To answer, you can give as few or as many examples as you wish, and you don’t have to answer for each category. The memorable character that speaks one line can have more than one line if the character isn’t important to the plot. It’s not cut and dried, but I think you should all get my drift. I’m looking for a character that was supposed to be minor, and yet have left an indelible print on the movie.
A silent character shouldn’t be in the entire movie nor an important character, like Kevin Smith’s “Silent Bob”.
You could argue that the other bounty hunters from “The Empire Strikes Back” (Dengar, IG-88, 4-LOM, Bossk, and Zuckuss) were quite memorable to a generation of kids who had the action figures. Heck, to this day I still remember all their names, and I’m not even that big of a Star Wars fan.

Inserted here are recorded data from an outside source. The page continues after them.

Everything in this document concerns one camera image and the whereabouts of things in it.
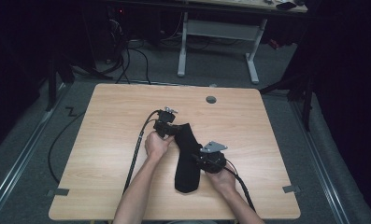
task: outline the gray carpet floor
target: gray carpet floor
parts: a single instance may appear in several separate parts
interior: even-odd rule
[[[142,42],[132,42],[130,46],[141,46],[138,50],[148,57],[149,78],[152,82],[254,89],[261,89],[279,81],[296,50],[295,45],[277,50],[261,45],[255,57],[260,83],[253,85],[244,59],[244,53],[250,47],[249,43],[236,42],[226,45],[225,40],[216,41],[217,43],[209,44],[204,49],[200,49],[205,47],[204,43],[190,44],[185,77],[177,77],[179,46],[154,47],[147,43],[141,45]],[[145,81],[145,58],[134,50],[129,52],[131,62],[126,72],[128,78],[138,80],[138,83]],[[98,63],[99,70],[109,66]],[[117,78],[120,73],[121,69],[110,75]],[[111,81],[76,76],[75,83],[70,86],[57,105],[47,128],[36,144],[36,151],[0,210],[0,223],[89,223],[86,221],[58,222],[49,219],[48,212],[52,198],[47,196],[47,193],[50,189],[57,188],[57,184],[48,168],[48,154],[58,134],[74,119],[68,116],[67,108],[73,107],[74,114],[85,111],[94,86],[101,82]],[[45,114],[44,110],[48,105],[47,85],[40,91],[41,97],[22,115],[0,146],[0,185],[35,126]],[[289,177],[293,185],[299,186],[301,190],[295,194],[301,216],[295,220],[266,220],[266,223],[336,223],[313,165],[303,129],[298,124],[298,117],[293,113],[285,93],[286,91],[273,91],[264,95],[263,100]],[[64,171],[81,120],[82,118],[79,118],[68,126],[51,150],[52,169],[59,178]],[[313,99],[310,127],[321,157],[346,208],[350,223],[371,223],[371,212],[335,148],[316,98]]]

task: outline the white desk leg
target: white desk leg
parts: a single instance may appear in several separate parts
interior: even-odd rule
[[[186,35],[188,32],[188,12],[184,12],[184,22],[182,24],[182,44],[181,51],[179,53],[178,61],[178,73],[179,77],[185,76],[185,65],[186,65]]]
[[[262,35],[264,34],[264,27],[266,26],[267,19],[263,19],[261,22],[261,25],[258,29],[257,36],[254,41],[254,46],[252,48],[251,53],[246,54],[246,60],[247,60],[247,65],[249,66],[249,72],[251,76],[251,82],[253,84],[258,84],[259,83],[259,78],[257,71],[255,70],[255,64],[254,64],[254,57],[255,53],[257,52],[259,43],[261,41]]]

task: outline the tape piece on table
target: tape piece on table
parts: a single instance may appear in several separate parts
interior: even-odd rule
[[[283,187],[283,190],[284,190],[284,193],[290,193],[290,192],[298,193],[298,192],[301,192],[301,189],[298,186],[294,186],[294,185]]]
[[[55,195],[67,196],[69,189],[50,189],[46,196],[53,197]]]

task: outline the wooden table
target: wooden table
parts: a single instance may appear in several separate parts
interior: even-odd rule
[[[208,96],[216,97],[217,102],[209,104]],[[59,185],[59,189],[69,192],[54,197],[50,218],[112,219],[140,129],[153,110],[165,106],[178,111],[175,124],[191,124],[200,144],[213,140],[229,147],[223,153],[235,165],[262,218],[300,216],[293,192],[283,191],[291,182],[257,90],[100,84],[94,90]],[[153,131],[152,126],[147,126],[144,137]],[[133,176],[145,159],[142,141]],[[203,171],[197,191],[176,191],[177,162],[178,146],[173,143],[153,179],[145,219],[235,219]],[[236,187],[242,192],[238,183]]]

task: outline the human hand
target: human hand
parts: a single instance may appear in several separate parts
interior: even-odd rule
[[[234,168],[230,166],[228,163],[225,166],[232,172],[234,172]],[[211,181],[214,189],[222,195],[229,194],[231,192],[236,191],[235,189],[235,176],[229,171],[222,169],[220,172],[216,174],[211,174],[209,172],[205,172],[206,176]]]
[[[174,140],[174,135],[162,139],[156,132],[151,132],[145,140],[145,149],[149,158],[160,159],[168,150],[168,146]]]

They only appeared for a few seconds, none of them had a line (I think Bossk may have growled), and if I recall correctly they never appeared again in the rest of the film.
I’m pick the unfortunate Mr Kinney from the first Robocop film. According to the IMDB his one line of dialogue was “help me!”, and he only appears in one scene, where he is blown to shreds by a malfunctioning ED-209 robot. That, and the failed Robocop prototypes from Robocop II, which were stop-motion effects kitbashed as a throwaway gag. And yet they were surprisingly grim.
Jane Wiedlin’s Singing Telegram Girl from Clue? She appears, sings her song, gets shot, and is gone in less than ten seconds of screentime. I can still sing that song.
Er, Colleen Camp’s French maid outfit from the same film? Appears all-too-briefly, delivers no lines, impossible to ignore.
Bossk: Mr Kershner, sir, what’s my motivation for this scene?
Irvin Kershner: According to this note from George, you’re there to sell toys. Now… growl like a tiger, or something. Also, you’re blocking Boba, step back a bit.
The Banjo Kid in “Deliverance.”
An uncredited Toni Basil in “Myra Breckenridge.” She shows up several times in the movie as different characters, and just winks.